I tightened my grip on the bottle and counted to ten. It wasn’t a record—he’d managed to get under my skin faster on previous occasions—but it was close. “I needed to talk to him,” I said carefully, turning around. “He was the only lead I had. You had no right to—”
“He retains his memories, for the moment,” I was told. “You can speak to him later if you must. For now, there are more important matters.”
I looked down at a crunching sound to see that I’d cracked the bottle. I set it carefully on the bar and ignored the single malt draining away over the dark wood. Five centuries of fighting for control, and it was all I could do not to smash the thing the rest of the way against his head.
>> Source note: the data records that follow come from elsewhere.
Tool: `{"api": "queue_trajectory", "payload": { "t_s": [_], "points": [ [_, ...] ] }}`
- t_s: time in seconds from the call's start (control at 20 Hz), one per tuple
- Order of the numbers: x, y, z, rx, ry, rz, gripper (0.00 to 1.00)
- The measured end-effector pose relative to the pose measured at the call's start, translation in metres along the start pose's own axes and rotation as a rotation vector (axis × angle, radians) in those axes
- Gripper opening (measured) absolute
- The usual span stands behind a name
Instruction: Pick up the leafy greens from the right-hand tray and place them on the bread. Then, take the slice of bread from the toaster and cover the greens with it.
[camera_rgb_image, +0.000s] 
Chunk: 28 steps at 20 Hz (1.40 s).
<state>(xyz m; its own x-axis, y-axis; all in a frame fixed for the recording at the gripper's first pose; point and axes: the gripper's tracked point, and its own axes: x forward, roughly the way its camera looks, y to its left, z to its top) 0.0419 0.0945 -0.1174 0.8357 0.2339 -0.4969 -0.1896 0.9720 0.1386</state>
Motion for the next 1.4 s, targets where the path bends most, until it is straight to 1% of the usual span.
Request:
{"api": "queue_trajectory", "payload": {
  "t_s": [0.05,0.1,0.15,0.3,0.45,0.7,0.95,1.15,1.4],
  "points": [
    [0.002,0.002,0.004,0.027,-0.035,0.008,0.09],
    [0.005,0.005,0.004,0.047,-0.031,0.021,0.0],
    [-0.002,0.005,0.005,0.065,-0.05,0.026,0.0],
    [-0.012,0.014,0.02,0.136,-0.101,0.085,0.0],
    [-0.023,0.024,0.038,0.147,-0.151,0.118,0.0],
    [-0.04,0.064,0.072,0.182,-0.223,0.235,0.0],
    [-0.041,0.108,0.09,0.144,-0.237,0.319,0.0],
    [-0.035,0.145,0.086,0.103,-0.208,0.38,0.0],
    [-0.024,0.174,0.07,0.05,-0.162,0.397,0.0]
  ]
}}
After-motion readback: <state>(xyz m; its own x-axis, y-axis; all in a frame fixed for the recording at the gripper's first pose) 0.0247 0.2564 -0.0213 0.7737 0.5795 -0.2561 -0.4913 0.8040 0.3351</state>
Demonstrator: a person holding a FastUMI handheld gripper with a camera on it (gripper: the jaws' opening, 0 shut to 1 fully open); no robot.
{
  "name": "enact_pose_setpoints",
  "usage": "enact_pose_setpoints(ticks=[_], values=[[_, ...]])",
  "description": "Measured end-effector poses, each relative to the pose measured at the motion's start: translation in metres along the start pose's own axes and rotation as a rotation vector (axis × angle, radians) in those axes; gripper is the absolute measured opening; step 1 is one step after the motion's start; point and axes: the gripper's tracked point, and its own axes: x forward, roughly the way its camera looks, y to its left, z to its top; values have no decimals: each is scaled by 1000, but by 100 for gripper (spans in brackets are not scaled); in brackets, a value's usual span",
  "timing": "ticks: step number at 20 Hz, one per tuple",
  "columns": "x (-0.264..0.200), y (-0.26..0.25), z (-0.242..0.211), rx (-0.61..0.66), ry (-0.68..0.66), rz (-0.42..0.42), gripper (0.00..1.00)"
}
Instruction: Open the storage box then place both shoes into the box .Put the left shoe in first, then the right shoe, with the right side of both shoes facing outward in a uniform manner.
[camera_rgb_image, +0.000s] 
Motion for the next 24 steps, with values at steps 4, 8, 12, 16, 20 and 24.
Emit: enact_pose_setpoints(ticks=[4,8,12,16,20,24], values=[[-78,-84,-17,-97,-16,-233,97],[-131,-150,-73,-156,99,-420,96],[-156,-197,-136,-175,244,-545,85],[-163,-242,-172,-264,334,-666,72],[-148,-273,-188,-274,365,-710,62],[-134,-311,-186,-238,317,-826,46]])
How did he do it? No one else caused me to reach boiling point this fast, at least not anymore. “I’d prefer to speak to him tonight,” I said evenly. “I’m in something of a hurry.”
I noticed that the redhead had closed in a little, as if he thought his buddy might need backup. I repressed a smile. At least I had his attention now.
“He has been heavily medicated, Dorina. He won’t be able to tell you anything for approximately eight hours. If you wished it otherwise, you might have mentioned the fact.”
I felt my stomach twist into a knot and my heartbeat speed up. I tried to slow my suddenly accelerated breathing, knowing what was coming if I couldn’t get a grip, but all I could think about was Claire. I thought of the past month, of the useless leads and the sleepless nights, of calling in every favor I had and promising more to entirely the wrong types for information that had turned out to be useless. I thought of Kyle’s smarmy face as he told me a worst-case scenario that still had me wanting to scream, and then a familiar rushing sound filled my ears and I blacked out.